The task: Could you reproduce the lines below from the one with "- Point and" through the one with "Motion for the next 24"? Keep both ends and add nothing.

The data:
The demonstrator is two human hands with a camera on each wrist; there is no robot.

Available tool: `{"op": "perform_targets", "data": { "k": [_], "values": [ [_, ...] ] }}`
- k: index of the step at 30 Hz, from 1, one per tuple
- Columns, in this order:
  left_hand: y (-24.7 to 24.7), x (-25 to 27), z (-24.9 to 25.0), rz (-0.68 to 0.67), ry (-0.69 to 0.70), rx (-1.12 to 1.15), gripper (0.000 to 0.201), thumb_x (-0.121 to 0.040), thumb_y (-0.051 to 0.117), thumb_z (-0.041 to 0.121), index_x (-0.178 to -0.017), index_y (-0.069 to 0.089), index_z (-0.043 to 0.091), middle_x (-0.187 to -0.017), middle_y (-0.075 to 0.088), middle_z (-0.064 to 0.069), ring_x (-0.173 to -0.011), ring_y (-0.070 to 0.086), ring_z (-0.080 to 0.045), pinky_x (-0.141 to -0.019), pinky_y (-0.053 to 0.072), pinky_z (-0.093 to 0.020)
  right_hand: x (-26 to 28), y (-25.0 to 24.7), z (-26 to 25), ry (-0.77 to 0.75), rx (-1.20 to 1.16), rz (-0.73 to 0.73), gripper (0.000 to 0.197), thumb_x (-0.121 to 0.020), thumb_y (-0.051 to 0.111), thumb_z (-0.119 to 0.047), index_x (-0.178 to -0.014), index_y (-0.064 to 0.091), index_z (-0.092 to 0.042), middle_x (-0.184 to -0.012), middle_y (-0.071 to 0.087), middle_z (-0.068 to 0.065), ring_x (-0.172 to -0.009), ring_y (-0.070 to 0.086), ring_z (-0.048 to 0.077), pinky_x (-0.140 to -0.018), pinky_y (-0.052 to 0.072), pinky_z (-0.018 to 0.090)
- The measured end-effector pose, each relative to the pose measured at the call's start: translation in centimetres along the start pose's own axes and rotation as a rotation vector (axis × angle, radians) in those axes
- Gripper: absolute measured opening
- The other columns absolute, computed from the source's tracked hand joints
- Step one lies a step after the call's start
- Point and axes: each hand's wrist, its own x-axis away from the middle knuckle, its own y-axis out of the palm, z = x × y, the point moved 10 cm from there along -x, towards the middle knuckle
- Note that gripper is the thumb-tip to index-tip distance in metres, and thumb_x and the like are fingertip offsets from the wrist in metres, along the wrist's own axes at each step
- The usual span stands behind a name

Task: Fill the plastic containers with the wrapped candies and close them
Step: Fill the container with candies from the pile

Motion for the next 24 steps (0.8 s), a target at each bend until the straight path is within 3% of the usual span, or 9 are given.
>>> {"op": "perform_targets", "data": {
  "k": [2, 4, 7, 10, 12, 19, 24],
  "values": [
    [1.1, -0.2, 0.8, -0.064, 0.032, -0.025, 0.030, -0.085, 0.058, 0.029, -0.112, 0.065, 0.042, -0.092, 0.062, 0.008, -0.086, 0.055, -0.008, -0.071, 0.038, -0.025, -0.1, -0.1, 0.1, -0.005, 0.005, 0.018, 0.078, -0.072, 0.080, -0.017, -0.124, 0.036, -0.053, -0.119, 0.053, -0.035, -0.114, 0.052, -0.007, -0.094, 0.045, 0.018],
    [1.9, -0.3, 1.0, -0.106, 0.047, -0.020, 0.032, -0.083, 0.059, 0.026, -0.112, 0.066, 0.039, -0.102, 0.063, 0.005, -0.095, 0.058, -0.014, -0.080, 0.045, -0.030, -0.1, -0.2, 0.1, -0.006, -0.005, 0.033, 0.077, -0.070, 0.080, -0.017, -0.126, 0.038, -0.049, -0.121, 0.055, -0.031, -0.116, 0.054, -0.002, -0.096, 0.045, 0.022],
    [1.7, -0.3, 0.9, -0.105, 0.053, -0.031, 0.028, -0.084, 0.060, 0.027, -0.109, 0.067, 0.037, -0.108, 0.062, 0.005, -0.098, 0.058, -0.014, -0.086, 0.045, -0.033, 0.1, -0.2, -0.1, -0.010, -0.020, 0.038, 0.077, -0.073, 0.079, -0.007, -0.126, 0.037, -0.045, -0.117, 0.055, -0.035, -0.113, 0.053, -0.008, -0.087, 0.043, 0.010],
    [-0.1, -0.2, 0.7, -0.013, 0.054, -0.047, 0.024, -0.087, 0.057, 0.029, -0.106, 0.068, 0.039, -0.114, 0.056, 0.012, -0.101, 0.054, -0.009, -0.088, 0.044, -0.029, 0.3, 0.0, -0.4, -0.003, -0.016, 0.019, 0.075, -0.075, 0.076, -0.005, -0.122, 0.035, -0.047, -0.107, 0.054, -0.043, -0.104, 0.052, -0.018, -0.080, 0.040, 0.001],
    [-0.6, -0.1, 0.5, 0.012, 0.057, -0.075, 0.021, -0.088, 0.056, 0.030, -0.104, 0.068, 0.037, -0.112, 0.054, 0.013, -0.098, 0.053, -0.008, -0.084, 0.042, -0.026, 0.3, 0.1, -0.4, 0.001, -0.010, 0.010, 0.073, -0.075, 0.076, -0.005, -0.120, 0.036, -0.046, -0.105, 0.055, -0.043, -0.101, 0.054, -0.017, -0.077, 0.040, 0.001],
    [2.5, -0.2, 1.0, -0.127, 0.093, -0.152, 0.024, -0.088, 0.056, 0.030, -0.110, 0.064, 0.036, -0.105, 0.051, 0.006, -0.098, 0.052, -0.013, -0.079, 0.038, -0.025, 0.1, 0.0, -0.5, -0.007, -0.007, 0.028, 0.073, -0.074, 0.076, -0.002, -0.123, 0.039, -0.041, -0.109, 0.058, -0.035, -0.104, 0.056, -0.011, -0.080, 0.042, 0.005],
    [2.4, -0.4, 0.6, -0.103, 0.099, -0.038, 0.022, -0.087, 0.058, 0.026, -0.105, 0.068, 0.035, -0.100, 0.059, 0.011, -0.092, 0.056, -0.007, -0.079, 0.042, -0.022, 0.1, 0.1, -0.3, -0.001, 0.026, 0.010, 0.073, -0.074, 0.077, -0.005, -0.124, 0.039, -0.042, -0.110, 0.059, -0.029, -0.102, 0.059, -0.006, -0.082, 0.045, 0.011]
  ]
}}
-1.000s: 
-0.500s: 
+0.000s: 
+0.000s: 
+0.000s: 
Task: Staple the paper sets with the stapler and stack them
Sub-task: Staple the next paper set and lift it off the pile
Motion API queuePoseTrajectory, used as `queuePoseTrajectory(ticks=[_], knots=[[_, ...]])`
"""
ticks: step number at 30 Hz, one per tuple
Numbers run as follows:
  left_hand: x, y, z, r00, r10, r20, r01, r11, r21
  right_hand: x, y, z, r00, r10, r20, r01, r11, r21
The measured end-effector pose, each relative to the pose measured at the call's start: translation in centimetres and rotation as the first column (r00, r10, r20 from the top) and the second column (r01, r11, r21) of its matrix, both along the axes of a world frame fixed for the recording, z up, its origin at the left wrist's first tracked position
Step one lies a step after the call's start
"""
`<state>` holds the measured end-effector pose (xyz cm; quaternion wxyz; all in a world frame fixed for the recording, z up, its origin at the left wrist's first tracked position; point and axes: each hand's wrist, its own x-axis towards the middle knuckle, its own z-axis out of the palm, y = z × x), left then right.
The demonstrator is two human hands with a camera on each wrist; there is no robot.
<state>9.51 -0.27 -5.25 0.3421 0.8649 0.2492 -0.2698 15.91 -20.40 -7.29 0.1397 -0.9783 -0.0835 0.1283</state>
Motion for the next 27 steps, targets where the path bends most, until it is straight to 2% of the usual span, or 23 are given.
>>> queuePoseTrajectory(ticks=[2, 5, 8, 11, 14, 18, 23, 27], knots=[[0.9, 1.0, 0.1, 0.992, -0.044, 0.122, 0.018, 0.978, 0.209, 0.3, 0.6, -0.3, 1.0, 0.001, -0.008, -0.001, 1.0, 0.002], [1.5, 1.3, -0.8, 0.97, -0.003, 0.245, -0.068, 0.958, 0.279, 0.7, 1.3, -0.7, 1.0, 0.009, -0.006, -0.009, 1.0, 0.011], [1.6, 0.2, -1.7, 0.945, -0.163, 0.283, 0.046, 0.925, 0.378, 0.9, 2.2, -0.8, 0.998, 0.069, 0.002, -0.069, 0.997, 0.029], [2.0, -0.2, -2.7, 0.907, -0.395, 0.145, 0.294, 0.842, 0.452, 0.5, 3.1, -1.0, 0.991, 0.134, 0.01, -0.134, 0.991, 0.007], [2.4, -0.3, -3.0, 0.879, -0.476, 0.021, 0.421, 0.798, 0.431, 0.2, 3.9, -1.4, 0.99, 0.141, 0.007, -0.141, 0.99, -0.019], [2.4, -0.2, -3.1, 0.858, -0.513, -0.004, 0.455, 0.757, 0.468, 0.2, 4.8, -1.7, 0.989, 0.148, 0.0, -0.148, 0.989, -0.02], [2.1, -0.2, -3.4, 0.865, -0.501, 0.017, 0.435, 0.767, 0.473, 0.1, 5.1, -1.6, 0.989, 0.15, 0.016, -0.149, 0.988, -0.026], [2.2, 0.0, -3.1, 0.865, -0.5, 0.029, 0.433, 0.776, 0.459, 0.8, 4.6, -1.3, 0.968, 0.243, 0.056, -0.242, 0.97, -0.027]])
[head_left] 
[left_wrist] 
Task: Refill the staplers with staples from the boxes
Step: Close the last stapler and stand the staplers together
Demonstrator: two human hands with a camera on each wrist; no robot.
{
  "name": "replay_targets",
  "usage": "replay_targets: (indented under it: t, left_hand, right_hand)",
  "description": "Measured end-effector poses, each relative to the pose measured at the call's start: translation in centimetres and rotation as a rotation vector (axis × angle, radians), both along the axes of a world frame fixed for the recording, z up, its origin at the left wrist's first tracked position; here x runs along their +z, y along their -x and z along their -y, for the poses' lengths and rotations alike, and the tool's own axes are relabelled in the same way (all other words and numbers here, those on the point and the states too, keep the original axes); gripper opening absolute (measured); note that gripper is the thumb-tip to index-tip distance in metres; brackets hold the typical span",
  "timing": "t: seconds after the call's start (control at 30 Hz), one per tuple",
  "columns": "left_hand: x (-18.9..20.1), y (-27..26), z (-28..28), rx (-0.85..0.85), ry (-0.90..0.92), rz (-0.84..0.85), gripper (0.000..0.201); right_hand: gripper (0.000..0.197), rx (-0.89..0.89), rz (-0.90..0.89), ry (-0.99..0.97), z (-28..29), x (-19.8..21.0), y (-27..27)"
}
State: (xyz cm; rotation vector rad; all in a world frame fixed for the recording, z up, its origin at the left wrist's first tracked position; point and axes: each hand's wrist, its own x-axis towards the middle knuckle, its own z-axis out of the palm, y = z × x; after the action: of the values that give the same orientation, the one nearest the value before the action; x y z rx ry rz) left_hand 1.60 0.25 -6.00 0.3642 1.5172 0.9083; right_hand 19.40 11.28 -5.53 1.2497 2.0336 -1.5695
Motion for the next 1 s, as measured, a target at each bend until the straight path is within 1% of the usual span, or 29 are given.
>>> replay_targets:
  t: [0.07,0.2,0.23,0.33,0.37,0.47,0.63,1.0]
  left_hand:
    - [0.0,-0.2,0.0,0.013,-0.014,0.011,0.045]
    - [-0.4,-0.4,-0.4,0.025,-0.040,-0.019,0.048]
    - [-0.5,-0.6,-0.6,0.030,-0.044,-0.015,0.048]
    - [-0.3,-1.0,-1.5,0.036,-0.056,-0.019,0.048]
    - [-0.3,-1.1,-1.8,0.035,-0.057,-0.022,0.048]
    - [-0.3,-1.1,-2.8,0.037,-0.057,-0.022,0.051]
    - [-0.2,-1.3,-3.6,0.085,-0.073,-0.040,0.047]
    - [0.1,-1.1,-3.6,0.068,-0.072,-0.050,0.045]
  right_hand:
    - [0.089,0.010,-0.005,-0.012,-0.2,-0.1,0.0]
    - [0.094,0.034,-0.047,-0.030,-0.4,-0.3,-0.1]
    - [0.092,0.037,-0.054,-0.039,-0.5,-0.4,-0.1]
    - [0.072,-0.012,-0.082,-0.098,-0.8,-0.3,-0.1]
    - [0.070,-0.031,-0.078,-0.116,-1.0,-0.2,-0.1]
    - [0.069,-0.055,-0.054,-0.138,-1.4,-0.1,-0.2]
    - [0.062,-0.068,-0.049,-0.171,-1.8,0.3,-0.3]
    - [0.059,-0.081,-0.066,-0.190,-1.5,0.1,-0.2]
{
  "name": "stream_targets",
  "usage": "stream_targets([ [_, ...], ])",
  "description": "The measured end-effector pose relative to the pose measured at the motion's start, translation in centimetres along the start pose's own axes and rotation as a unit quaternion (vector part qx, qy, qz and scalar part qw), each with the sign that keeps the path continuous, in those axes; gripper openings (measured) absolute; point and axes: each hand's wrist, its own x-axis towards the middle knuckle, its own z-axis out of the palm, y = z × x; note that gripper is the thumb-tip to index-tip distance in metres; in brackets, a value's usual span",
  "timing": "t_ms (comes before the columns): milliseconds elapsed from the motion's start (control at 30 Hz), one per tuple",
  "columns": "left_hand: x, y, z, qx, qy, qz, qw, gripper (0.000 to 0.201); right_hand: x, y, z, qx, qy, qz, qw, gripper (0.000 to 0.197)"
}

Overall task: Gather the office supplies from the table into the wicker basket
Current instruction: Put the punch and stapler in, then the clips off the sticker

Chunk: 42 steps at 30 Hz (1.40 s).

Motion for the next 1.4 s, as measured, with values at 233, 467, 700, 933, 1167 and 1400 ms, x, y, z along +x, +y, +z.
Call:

Completed task:
- Point and axes: each hand's wrist, its own x-axis away from the middle knuckle, its own y-axis out of the palm, z = x × y, the point moved 10 cm from there along -x, towards the middle knuckle
- Note that gripper is the thumb-tip to index-tip distance in metres, and thumb_x and the like are fingertip offsets from the wrist in metres, along the wrist's own axes at each step
- The usual span stands behind a name

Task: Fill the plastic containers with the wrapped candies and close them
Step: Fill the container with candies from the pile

Motion for the next 24 steps (0.8 s), a target at each bend until the straight path is within 3% of the usual span, or 9 are given.

This exercise is now finished.